For those with a nomadic, work-and-travel lifestyle, independent travel goes part and parcel with the wonderful, unique and memorable experiences that they seek. For such travelers, package tours, holiday resorts, and en masse coach trips are far too structured, far too narrow. Instead, nomads seek independence of movement, thought and experience. In order to get to this beautifully free and easy place, you’ll need to make sure you’re planning your trips in the right way. This article offers five tips that’ll help you travel with total independence the next time you board your flight.
It might seem a precarious piece of advice, but booking yourself into hostels, hotels or guesthouses – and booking transport links between them – prevents you from improvising your itinerary. You’ll forever be dashing to the next booking in order to save money and see all you planned to see – even if you have a strong urge to settle in one place for longer than you’d expected. Refraining from booking might mean your itinerary is a little less perfect, but it gives you the wiggle room to accommodate niceties you encounter on the road.
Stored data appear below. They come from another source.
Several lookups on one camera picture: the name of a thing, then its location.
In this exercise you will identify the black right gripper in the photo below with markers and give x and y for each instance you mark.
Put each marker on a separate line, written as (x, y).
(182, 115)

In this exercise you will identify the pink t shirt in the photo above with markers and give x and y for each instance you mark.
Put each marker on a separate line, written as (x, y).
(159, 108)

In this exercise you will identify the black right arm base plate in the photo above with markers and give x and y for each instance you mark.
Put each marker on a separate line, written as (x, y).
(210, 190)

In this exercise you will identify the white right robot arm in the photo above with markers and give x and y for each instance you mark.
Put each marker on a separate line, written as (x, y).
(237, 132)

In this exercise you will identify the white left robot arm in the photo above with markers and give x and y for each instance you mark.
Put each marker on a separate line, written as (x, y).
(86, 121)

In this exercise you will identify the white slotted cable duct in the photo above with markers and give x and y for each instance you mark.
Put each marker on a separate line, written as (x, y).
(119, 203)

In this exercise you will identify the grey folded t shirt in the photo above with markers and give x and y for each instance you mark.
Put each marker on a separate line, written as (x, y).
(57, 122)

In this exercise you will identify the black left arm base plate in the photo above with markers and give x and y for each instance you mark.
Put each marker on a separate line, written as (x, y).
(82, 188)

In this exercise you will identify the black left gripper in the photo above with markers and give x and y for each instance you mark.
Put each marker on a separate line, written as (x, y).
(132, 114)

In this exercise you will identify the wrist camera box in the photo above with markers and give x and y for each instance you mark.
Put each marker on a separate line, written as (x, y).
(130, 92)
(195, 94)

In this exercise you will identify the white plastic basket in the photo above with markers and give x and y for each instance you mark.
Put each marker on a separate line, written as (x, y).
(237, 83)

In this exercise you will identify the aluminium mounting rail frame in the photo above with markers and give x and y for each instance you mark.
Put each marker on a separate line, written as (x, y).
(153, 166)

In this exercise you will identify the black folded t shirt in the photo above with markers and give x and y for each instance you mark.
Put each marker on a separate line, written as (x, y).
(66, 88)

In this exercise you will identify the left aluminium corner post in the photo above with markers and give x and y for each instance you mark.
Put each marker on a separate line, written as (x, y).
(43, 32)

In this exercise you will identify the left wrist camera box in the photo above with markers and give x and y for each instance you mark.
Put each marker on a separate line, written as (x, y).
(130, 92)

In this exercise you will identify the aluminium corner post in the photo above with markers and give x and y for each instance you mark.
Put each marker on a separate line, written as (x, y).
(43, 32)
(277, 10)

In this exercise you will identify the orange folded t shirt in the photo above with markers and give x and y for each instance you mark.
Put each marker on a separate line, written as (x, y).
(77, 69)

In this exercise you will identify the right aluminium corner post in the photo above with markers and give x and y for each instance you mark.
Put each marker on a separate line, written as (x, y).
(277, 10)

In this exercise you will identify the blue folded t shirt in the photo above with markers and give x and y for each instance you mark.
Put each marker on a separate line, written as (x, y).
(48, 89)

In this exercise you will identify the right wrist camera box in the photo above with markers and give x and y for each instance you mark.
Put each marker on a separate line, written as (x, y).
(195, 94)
Many people choose to travel with a guidebook or with the smartphone, on which they can access forums, blogs and popular advice sites such as TripAdvisor. The problem with all of these platforms is that you’ll be funnelled through the tourist experience in much the same way as everyone else. Instead, go in blind and work with the advice you receive on the road; it’ll lead you to serendipitous meetings and curious oddities that no one else has found.
Learn the Lingo
While a guidebook might not give you independence, a pocket language guide can certainly help you achieve a greater degree of independence while abroad. It’s especially useful to take a couple of language classes while you’re still at home, and then develop your language skills in whichever country you’re visiting. You’ll earn greater respect and develop better relationships speaking to people in their first language instead of always resorting to English to communicate.
Independence of movement is something that’ll open doors for you as you travel. While the hardcore often choose to cycle, hike or even walk through countries at their own pace, most independent travelers prefer the road-trip format of traveling. Simply search car rental near me online to find a provider anywhere in the world who’ll be able to get you into a vehicle in no time at all, allowing you to explore the country you’re visiting at your own pace.
Off the Beaten Track
The final item of advice is to always seek the unknown, the unvisited, and the under-appreciated. Yes, big sites are a must when you visit a country with famed attractions such as India’s Taj Mahal or Sydney’s Opera House, but finding yourself in smaller villages, roadside diners and untouched areas of natural beauty is the ultimate reward for independent travelers looking for a taste of the unique and the different.